● **What you should do**
Below are some records. Return exactly the lines from the one with "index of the" to the one with "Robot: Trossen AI", and nothing else.

● **Records from a data source**
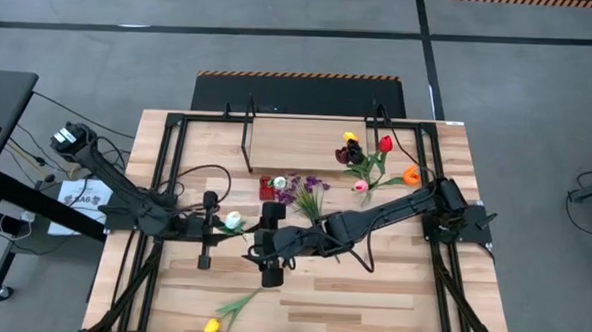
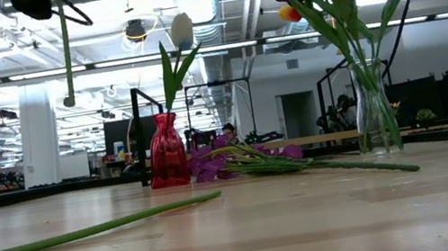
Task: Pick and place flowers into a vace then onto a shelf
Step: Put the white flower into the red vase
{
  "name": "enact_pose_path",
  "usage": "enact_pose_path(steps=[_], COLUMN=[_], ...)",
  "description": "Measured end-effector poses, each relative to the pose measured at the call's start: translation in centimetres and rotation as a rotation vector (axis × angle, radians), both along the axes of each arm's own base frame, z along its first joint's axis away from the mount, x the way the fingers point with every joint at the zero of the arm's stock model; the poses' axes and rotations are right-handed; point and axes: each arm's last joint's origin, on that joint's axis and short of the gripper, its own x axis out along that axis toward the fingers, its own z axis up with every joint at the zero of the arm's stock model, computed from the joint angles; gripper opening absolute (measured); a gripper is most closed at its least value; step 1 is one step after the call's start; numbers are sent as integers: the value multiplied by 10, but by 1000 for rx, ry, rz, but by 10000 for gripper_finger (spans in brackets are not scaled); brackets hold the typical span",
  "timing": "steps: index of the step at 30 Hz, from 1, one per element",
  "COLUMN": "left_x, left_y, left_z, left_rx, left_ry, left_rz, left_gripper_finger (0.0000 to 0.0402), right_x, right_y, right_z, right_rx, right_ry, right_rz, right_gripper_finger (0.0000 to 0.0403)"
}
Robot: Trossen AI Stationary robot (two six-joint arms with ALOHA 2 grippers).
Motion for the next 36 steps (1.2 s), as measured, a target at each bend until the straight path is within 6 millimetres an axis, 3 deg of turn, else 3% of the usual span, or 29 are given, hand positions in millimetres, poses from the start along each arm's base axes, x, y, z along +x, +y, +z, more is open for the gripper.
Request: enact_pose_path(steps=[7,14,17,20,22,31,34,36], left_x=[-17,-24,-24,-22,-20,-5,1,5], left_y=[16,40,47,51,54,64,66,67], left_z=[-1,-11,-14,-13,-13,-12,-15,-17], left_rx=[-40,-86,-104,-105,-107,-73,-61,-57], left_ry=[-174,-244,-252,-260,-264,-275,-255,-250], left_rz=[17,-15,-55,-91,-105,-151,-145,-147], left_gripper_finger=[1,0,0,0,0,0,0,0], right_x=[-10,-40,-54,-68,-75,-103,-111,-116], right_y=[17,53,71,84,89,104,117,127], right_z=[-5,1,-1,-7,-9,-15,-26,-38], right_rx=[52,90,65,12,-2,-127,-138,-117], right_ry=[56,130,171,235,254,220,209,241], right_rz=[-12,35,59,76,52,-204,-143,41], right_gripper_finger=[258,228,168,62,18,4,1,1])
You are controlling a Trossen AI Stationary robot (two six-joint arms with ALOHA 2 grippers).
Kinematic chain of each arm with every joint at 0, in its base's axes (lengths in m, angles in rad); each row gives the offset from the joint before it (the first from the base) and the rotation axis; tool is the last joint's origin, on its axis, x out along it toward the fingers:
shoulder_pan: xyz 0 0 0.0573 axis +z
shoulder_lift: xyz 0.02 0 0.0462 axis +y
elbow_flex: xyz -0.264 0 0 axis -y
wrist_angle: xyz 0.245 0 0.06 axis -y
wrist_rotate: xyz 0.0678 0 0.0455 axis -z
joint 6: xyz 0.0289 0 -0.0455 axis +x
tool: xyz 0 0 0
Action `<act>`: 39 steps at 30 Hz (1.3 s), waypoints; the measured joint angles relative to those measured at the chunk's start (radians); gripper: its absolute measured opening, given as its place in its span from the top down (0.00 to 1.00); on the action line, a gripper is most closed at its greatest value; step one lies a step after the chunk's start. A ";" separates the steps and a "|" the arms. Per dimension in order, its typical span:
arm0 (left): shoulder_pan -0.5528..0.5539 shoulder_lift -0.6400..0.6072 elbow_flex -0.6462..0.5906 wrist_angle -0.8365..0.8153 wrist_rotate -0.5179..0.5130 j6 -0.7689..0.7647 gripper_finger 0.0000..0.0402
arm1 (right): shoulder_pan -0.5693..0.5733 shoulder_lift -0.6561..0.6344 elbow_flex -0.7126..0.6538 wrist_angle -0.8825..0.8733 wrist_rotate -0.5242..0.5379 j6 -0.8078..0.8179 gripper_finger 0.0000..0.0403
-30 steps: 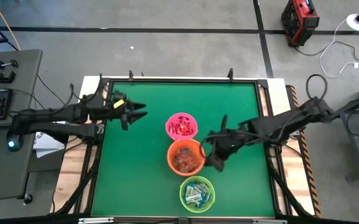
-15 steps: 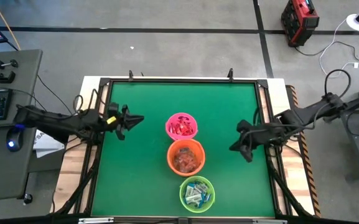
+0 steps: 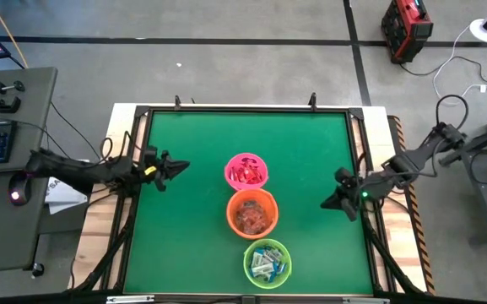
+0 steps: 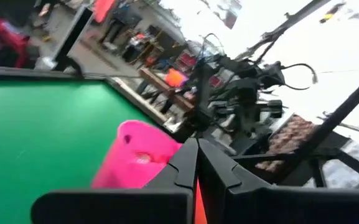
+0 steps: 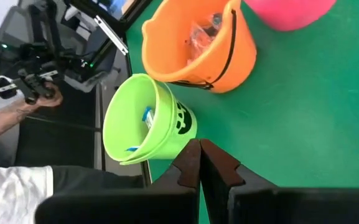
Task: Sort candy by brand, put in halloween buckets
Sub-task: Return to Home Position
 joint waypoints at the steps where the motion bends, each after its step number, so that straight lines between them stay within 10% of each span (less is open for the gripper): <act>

● **Reply**
  "timing": "steps: index of the step at 30 Hz, from 1, one per element",
  "COLUMN": "left_x, left_y, left_z, left_rx, left_ry, left_rz, left_gripper_finger (0.0000 to 0.0402), right_x, right_y, right_z, right_rx, right_ry, right_rz, right_gripper_finger (0.0000 to 0.0403)"
}
Robot: Trossen AI Stationary robot (two six-joint arms with ALOHA 2 grippers).

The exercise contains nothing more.